I want to emphasize that genai.configure(...), by the logic of the call (we call a singleton entity from the base module of the library), cannot have any logic other than overwriting global settings.

Here is the code with potential bugs in other projects:

The logic is the same.

How can developers protect themselves from such bugs?

  • Read the documentation before copy-pasting.
  • Read the copied code before pasting.
  • Understand the architecture of your project before copy-pasting.
  • Visualize the final logic of the code in your head before... you got it.
  • Write tests that check the initialization of clients. Credential bugs are a classic security issue.
  • Senior developers should catch such things subconsciously during code review.
  • If this is done by purpose, throw an exception when trying to create a second client — protect users of your library.
  • If this is done by purpose, write about nuances in bold red text in the documentation — notify users of your library.

Could the integration have been implemented correctly?

Yes and no.

The official Google library does not allow you to pass an API key (or a client initialized with an API key) to the place where the server API is called.

Because the developers are not sure how necessary this feature is In the discussion, I left a long comment, I hope it will convince the developers when they pay attention to this task next time.

The library's user can pass an API key by using some bad code practices (through private interfaces of objects), but it is impossible to do this through the public API.

There are some "correct" ways to implement the integration:

  1. State "we will not integrate with Gemini" until they resolve the limitations of their client.
  2. Implement your own client using the HTTP API.
  3. Use hacks to push the key where it is needed. Of course, in pair with covering them with tests so that the code does not break when the SDK is updated.
  4. Implement as is, but explicitly declare that the client to the Gemini API is a singleton. For example, throw an exception when a user tries to create a second client.

As we can see, there are options, but they are time-consuming and more complex.

Why does such a bug appear in the code at all?

I have a hypothesis.

From the outside, a programmer's work may seem the same everywhere: a person sits and types something on the keyboard. But in reality, it differs greatly from area to area.

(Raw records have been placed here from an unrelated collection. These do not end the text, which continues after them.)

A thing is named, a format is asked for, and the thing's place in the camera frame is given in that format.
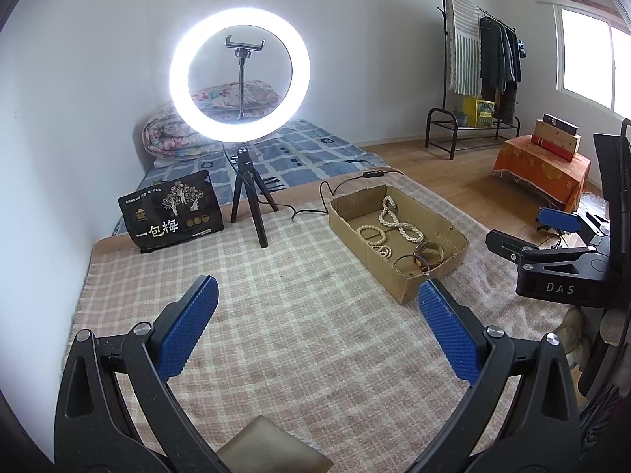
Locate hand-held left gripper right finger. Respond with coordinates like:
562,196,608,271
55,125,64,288
409,278,587,473

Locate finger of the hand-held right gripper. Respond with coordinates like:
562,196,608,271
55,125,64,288
537,208,612,252
485,230,610,270

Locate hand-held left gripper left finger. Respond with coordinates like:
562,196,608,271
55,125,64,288
53,275,232,473

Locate blue bangle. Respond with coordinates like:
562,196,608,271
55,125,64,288
393,252,429,273

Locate twisted multi-strand pearl necklace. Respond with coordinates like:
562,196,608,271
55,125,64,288
377,196,425,244

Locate cardboard box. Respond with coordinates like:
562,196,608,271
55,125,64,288
328,184,470,305

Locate person's right hand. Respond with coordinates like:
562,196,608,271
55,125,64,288
557,308,595,356

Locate orange cloth covered table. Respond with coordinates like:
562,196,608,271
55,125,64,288
492,135,591,214

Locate brown bangle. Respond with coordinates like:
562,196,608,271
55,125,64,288
413,241,445,263

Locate tan and red box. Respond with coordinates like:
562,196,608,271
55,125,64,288
531,121,581,162

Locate dark flat box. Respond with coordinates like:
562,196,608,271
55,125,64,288
542,114,579,135

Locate black printed bag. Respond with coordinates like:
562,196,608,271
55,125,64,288
117,169,226,253

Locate pink plaid blanket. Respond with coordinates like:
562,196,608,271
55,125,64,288
64,172,577,473

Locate black clothes rack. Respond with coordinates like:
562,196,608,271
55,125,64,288
426,0,522,160

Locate yellow crate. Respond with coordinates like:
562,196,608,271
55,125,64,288
462,96,495,128

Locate tan flat object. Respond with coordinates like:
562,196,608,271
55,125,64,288
214,415,333,473

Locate window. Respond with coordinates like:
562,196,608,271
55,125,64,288
554,7,631,116

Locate row of dark hanging clothes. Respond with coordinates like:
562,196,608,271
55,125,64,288
479,17,522,124

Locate floral quilt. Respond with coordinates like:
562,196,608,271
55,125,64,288
142,80,282,168

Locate striped towel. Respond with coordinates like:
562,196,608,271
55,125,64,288
446,0,481,95

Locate blue patterned bed sheet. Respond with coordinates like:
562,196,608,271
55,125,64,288
113,119,390,235

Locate black phone holder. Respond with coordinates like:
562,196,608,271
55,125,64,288
224,34,267,120

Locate black cable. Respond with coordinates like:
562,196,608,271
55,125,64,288
276,170,406,221

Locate white ring light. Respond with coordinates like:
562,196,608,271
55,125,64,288
169,6,311,140

Making computer games is not the same as programming hardware for warehouses. Writing a backend for a modern web is not the same as making corporate software or the frontend for the web.

There are different requirements, nuances, and restrictions everywhere, even different development dynamics — somewhere the code may be thrown away after a month, somewhere it should work for decades Somewhere there is no such concept as multi-tenant, somewhere it is implied by default.

When changing the work area, even an experienced developer will not be able to produce high-quality code immediately. Even if they notice that the area has changed. And many are not realizing this for quite a long time.

So, my hypothesis is that many LLM middleware developers have recently changed their area of activity. From something scientific like data science and training neural networks to something more engineering, like developing long-playing web services or middleware for them.

As a result, not all of them understand the dynamics and problems of the area where they suddenly found themselves.

Oversimplifying: when your resulting artifact is a Jupyter notebook, you don't think about how many API keys or client instances will be in your code, how many connections to third-party services you use, and so on. But when you develop a library for the backend, you should keep all this in mind and, importantly, not make assumptions about how potential users will use your artifact.

On the example of the described bug, I see two confirmations of this hypothesis:

  • Potentially similar problems in different top frameworks.
  • Potentially similar problems in different top client libs. A couple of years ago, there was a similar problem with API keys in the OpenAI client library, but it has already been fixed.